**EXERCISE GOAL:** The required output is all lines below that contain the word "this".

[Start of Attachment]

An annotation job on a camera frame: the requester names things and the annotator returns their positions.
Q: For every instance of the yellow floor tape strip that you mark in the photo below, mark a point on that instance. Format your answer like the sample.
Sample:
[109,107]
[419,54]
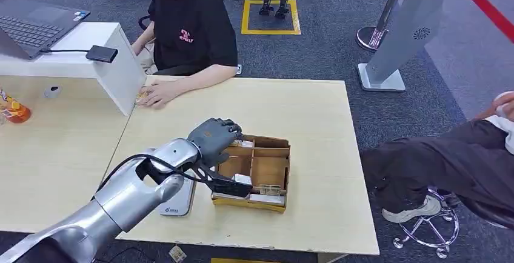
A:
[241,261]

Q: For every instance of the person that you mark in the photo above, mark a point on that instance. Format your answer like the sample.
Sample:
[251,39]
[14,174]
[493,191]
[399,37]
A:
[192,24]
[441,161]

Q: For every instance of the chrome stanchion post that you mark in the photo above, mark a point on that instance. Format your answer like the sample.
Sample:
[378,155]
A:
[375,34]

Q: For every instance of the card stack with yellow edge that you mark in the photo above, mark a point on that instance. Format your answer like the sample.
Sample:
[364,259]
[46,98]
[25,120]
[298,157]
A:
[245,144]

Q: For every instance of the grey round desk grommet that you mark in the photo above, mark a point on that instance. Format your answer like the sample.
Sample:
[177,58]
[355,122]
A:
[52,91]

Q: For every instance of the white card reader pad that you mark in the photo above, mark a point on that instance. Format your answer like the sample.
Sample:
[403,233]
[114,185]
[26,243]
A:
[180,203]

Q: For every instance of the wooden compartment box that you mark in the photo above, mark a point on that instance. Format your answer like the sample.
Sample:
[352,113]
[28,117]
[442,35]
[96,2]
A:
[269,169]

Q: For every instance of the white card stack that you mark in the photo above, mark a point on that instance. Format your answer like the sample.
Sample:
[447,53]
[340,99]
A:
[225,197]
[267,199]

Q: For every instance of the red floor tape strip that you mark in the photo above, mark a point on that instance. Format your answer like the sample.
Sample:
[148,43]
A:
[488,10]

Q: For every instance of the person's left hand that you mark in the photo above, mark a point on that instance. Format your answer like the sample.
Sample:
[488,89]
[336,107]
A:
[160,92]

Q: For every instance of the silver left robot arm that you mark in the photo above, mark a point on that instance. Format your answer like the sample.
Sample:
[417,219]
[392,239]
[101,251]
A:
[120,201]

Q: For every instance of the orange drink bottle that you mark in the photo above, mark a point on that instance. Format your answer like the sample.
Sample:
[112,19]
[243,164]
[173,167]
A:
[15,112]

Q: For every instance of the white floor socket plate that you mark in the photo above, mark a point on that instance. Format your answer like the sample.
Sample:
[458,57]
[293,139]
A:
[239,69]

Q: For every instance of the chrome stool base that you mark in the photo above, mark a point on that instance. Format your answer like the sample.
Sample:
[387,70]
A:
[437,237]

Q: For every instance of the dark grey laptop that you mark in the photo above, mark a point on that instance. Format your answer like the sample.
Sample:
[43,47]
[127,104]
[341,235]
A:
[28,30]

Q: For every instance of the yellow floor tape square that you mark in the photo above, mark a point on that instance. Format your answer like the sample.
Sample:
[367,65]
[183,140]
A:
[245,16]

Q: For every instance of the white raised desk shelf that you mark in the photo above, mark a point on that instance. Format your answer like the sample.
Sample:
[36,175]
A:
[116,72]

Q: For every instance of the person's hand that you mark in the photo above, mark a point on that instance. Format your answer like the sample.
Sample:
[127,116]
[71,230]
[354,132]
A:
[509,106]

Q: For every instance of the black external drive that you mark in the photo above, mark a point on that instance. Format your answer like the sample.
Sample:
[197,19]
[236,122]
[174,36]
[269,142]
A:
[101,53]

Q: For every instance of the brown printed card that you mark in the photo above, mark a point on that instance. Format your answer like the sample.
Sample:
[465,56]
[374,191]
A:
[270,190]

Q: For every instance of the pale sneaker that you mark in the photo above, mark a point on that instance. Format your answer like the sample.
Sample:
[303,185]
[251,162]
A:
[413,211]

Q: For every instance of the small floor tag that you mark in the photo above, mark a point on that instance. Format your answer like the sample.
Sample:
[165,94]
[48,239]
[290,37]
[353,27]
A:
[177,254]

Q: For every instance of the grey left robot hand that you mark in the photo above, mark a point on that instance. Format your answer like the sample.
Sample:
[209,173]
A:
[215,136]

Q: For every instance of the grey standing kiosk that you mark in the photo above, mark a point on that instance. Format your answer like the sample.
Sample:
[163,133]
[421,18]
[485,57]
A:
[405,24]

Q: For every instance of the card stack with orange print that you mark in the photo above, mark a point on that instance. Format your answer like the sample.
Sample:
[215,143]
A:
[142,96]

[End of Attachment]
[Start of Attachment]

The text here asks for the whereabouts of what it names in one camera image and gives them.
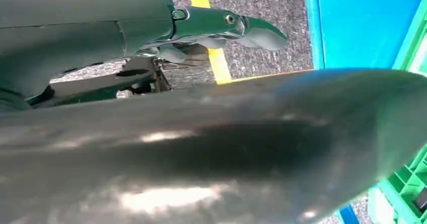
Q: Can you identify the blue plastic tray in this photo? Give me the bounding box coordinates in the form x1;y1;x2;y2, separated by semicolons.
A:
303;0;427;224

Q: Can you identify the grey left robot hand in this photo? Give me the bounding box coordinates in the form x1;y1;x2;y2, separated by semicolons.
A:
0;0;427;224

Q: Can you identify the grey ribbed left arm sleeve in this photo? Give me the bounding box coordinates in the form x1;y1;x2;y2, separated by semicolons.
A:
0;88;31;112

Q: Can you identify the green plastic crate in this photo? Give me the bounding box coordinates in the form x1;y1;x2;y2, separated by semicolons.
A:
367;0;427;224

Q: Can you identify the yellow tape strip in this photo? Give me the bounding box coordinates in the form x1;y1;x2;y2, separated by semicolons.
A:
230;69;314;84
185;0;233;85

[End of Attachment]

**COMPLETED TASK:**
Q: Can you identify the blue plastic tray in this photo? Give me the bounding box coordinates in the form x1;y1;x2;y2, separated by semicolons.
Q: Can you identify the grey left robot hand in this photo? Give me the bounding box coordinates in the form x1;y1;x2;y2, separated by semicolons.
Q: Can you identify the grey ribbed left arm sleeve in this photo? Give me the bounding box coordinates in the form x1;y1;x2;y2, separated by semicolons.
Q: Can you identify the green plastic crate in this photo? Give me the bounding box coordinates in the form x1;y1;x2;y2, separated by semicolons.
Q: Can you identify the yellow tape strip in this photo? Give me the bounding box coordinates in the form x1;y1;x2;y2, separated by semicolons.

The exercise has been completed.